Kristin Frade, an employee for Novus Global, emphasized how to fuel your vision with motivation following Phillips’ inspiring words.

“You have to ask yourself – how much of a legacy am I leaving on the people around me,” she said. “You can have anything, but you cannot have everything. You have got to risk losing it to have it.” 

From CEOs to directors, there was no shortage of experience amongst the event’s roundtable speakers.  Lucy Mason, the assistant director of student-athlete experience from NCCU, emphasized how important it is for women to attend leadership summits.

“I think events like these help us empower the women we work with to take the chances and take lead within their career,” she said. “It encourages us to try different things where you know there might not be space for you at the moment. It shows you that if something can be done, you can be the one to do it.” 

Mason also emphasized how leadership summits can prove vital community-building opportunities. 

“A lot of the success comes from building a community where there is respect,” she said. “Being able to hear from industry leaders and people that are willing to change by using the work that others do is inspiring.
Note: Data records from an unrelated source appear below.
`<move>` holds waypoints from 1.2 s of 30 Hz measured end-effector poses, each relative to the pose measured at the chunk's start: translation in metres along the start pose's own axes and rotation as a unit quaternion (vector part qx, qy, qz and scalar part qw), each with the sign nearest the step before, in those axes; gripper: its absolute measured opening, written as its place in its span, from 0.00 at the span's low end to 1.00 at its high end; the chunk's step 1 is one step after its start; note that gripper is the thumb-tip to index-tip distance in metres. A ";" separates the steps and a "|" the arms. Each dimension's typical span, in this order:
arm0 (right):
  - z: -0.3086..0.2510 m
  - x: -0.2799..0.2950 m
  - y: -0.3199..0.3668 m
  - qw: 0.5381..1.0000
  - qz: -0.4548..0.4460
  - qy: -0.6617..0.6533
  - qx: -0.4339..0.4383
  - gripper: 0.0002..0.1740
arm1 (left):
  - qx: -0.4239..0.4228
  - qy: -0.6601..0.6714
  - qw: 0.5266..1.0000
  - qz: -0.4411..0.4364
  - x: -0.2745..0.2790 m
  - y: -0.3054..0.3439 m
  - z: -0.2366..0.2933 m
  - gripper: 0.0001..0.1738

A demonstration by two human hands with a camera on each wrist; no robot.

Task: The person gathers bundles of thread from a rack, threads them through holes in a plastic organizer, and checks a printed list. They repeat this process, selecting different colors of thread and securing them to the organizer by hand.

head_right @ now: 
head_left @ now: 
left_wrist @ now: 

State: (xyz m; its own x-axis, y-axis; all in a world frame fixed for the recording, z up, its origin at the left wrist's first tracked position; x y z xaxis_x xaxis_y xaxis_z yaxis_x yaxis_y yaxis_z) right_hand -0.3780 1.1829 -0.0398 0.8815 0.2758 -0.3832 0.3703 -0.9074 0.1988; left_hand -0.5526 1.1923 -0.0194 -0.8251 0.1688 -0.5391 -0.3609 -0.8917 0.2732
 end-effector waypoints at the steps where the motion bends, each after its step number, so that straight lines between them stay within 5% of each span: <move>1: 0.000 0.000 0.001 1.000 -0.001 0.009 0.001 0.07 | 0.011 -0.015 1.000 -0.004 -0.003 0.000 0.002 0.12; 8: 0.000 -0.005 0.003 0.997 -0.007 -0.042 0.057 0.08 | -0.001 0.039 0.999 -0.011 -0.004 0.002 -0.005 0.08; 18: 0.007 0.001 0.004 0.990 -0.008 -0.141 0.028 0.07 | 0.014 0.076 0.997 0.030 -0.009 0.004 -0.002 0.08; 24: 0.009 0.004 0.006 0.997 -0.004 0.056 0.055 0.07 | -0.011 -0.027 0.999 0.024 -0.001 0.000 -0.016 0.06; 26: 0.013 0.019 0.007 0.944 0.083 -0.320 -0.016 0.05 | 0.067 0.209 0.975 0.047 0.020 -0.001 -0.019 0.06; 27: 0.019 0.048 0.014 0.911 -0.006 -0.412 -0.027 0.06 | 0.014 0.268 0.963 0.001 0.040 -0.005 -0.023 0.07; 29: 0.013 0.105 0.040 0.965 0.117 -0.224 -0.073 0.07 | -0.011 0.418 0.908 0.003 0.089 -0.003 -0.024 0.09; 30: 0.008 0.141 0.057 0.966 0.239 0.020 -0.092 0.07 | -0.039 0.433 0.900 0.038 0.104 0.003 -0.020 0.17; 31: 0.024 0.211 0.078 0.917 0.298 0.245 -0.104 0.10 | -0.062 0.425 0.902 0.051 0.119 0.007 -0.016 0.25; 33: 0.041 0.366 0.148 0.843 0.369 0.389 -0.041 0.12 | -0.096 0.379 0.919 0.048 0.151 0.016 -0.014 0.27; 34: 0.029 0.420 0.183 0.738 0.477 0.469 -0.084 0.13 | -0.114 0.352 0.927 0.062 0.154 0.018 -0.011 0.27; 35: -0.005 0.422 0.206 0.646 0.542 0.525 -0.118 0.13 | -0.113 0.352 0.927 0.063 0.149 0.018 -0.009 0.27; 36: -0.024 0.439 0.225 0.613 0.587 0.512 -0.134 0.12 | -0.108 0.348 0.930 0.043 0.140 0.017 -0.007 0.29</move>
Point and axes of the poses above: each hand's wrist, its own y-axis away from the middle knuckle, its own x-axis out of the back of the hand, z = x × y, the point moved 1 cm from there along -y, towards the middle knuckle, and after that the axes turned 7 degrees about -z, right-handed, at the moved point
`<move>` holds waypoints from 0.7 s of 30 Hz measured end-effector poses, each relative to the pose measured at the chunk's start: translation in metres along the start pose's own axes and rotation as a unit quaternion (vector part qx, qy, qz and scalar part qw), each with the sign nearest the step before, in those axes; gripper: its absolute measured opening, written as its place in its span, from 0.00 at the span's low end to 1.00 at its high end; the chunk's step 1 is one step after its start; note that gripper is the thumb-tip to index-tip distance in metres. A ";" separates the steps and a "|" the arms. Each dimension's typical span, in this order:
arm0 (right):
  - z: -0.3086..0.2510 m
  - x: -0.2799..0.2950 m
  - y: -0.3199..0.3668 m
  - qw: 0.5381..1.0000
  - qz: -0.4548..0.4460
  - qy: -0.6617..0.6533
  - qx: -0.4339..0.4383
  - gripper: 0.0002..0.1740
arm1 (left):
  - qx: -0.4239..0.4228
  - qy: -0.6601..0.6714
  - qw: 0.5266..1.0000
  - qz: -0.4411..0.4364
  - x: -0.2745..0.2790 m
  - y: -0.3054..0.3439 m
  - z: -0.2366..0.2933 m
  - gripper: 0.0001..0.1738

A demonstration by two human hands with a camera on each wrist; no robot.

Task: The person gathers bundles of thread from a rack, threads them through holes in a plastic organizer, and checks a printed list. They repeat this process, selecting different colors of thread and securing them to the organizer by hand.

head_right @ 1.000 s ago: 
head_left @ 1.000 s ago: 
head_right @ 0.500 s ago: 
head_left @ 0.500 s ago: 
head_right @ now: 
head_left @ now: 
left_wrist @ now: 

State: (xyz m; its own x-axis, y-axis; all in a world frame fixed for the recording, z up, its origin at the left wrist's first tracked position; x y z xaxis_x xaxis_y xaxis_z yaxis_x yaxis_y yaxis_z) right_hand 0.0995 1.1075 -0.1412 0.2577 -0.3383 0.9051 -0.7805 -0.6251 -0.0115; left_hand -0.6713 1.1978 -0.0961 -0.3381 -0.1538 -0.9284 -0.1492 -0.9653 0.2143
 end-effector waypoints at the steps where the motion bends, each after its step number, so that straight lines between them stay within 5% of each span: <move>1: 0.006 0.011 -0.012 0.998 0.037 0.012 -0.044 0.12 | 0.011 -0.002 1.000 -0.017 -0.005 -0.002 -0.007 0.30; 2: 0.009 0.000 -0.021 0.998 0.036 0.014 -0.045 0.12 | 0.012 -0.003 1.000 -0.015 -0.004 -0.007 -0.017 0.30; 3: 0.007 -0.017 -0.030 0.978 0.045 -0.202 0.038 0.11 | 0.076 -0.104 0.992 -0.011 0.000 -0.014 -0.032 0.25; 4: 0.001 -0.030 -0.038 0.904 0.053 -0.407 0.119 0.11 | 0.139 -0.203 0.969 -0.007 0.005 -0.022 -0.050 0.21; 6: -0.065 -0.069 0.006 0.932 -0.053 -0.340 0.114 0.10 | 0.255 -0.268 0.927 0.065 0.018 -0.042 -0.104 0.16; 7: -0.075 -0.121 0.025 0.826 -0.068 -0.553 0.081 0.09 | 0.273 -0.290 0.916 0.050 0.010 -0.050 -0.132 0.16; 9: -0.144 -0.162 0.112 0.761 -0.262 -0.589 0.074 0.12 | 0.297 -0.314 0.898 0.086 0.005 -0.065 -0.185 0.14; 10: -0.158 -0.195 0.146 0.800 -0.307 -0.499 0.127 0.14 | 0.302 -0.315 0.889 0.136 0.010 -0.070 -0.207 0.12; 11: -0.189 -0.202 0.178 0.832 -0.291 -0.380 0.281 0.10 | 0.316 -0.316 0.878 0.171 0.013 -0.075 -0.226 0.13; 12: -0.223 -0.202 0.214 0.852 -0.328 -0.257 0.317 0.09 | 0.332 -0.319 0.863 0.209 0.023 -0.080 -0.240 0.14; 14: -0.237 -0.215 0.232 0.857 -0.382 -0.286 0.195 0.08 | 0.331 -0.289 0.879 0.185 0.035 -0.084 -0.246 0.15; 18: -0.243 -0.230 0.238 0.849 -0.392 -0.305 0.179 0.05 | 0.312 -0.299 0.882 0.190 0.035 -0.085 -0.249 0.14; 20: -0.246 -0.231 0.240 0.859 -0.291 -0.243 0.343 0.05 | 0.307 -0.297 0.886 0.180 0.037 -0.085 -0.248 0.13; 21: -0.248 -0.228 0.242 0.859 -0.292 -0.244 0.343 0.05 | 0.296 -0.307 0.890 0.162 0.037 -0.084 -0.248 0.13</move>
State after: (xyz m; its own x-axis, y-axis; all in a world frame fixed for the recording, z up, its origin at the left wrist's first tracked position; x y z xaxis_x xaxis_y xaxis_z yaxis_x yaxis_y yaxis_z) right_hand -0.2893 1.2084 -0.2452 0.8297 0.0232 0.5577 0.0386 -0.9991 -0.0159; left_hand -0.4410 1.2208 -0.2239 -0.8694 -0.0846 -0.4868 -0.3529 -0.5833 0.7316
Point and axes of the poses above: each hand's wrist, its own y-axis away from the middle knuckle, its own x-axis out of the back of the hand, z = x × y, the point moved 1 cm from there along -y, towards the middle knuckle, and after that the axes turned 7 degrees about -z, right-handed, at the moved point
Being able to bounce ideas off of each other and building that community is really important.” 

Promoting events like the leadership summit is a major part of how the Durham Sports Commission plans to bring more sports into the city. 

“These are quality experiences that they can have that will hopefully grow them and contribute to the pipeline as we want more women taking over,” Menendez said. “We want women who are leading at the top. If there are women who don’t aspire to necessarily be an athletic director, who don’t want to be a team owner, that’s okay. We just want them to know there is a space for them somewhere in the sports industry, if that’s what they aspire to be.” 

So, whether one aspires to be lightly, or heavily, involved in sports, there is a place for all women. The Emerging Women in Sports Leadership Summit hoped to convey that anyone can step up to the bat and take a swing. Without a doubt, the biggest takeaway from an inspiring summit should be that, no matter the path you choose to follow, you have to learn how to be the best version of yourself.